This is awesome. I have been following Trooper and so glad he is going well.


----------



## Maggie-NC (Jun 22, 2005)

This is the link to Lizz's site: 
http://www.etsy.com/shop.php?user_id=5226061

Lizz, those collars are gorgeous. Do you make them? I especially loved "Lagoon", "Wildflower" and "Freshly Squeezed". 

We have a member, Boni, who started making pigeon diapers and is doing very well from what I understand.

We have a thread in "General Discussions" called "Member Websites" and that would be a terrific place for you to put a link to your site.


----------



## lizz (May 3, 2008)

*pigeon diapers???*

really? i was thinking about getting a bigger 'flight suit' for trooper, but the boy is a freaking guano machine, and i figured i would have to tie a plastic grocery bag to him somehow, for him to drag around behind him. and even then i'd still have to change it out every dang hour.

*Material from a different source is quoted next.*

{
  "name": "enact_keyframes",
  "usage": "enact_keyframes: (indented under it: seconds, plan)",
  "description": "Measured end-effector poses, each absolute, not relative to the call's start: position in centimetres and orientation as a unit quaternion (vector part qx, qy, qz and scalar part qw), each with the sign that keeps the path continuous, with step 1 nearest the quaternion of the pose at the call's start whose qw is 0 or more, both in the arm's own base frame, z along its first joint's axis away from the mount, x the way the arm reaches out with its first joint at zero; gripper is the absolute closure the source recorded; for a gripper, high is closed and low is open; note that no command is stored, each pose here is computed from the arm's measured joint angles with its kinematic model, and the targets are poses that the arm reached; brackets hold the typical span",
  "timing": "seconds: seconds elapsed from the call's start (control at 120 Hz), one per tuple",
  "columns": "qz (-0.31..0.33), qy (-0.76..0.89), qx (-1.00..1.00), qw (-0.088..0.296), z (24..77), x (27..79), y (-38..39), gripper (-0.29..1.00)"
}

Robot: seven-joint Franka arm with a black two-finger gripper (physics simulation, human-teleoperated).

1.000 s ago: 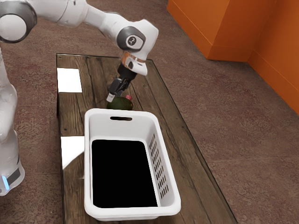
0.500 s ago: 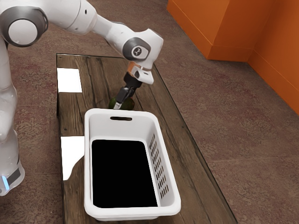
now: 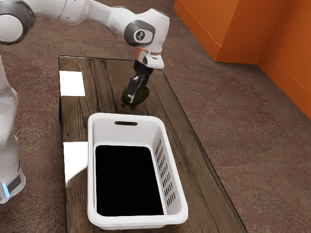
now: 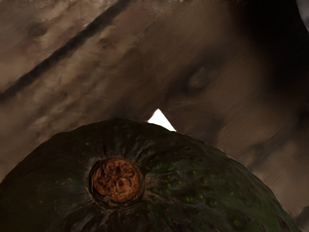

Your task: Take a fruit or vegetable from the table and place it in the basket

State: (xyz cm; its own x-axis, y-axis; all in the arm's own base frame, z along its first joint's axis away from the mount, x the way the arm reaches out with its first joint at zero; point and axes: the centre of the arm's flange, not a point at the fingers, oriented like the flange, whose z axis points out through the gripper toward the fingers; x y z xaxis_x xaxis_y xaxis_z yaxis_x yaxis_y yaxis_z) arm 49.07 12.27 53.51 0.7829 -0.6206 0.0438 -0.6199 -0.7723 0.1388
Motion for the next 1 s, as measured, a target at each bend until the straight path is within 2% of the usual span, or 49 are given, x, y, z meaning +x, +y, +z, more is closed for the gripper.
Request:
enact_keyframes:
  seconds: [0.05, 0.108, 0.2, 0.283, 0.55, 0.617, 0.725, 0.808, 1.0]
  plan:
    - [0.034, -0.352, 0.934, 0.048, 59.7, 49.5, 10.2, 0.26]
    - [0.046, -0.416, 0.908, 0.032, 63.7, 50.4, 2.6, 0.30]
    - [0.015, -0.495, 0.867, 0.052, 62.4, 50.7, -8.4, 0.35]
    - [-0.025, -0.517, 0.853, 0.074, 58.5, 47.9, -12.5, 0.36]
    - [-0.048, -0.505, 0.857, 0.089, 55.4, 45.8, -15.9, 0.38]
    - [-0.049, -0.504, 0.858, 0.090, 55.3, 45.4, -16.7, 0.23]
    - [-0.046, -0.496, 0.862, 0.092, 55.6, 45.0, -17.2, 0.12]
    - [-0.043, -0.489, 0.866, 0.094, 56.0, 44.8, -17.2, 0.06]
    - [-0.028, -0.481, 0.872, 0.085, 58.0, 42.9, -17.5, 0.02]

i'll go look and put my site there. and thanks for the compliments, i do make them all myself!


----------



## Maggie-NC (Jun 22, 2005)

Lizz, this is Boni's site: http://www.birdwearonline.com/


----------



## Lovebirds (Sep 6, 2002)

Lizz, the news is wonderful about Trooper trying to walk...........they are pretty amazing creatures huh?


----------



## mr squeaks (Apr 14, 2005)

lizz said:


> really? *i was thinking about getting a bigger 'flight suit' for trooper*, but the boy is a freaking guano machine, and i figured i would have to tie a plastic grocery bag to him somehow, for him to drag around behind him. and even then i'd still have to change it out every dang hour.
> 
> i'll go look and put my site there. and thanks for the compliments, i do make them all myself!


I would strongly suggest you check out Boni's PGWear! I am one of her most enthusiastic fans! 

I have a Flight Suit for Squeaks and had to go 4 sizes BIGGER than the one recommended for pigeons! 

With Boni's wear, they are "custom" made for your bird that takes away the guess work! PLUS, she has some really cute designs that you can choose _especially_ to fit Trooper's personality.

Best yet, Boni's diapers are very easy to put on and the birds seem to adapt easily to wearing them.

Besides being a lovely person, Boni has pigeons of her own who model her designs.

Do check out her website. I'm sure you will be impressed! 

Shi &
Squeaks (who says: "I approve this message!")


----------



## lizz (May 3, 2008)

*i love her stuff!*

i think i'm gonna have to get one. they look less constricting than flight suits. you know, i dropped a BUNDLE on two each for the 'eeks', and one giant one for kai, and the elastic was shot within the first month. not to mention the fact that they hated them. they work great, but with these nutty hookbills, they can destroy anything in seconds, so it was a lost cause. 

really i think trooper would go along with anything. he's such a lover. i had to take him upstairs last night while i was reading in bed just so i could glance over every page or so to smile at his little grey cowpie self snuggled up under the covers. 
he was a very content little boy.

hey, here's a weird update, minor, but .... after the giant hole on his side started to heal closed, dr. lindstrom told me to stop using neosporin on him, so we could start getting rid of the oil on his feathers, and just use peroxide.  so i have been. i scoop him up, turn him belly up, and pour. guess what? you know how peroxide bleaches things out? works on pigeon feathers, too!  i didn't even think about it, and now his dark feathers on that side are starting to turn a more cinnamon color! 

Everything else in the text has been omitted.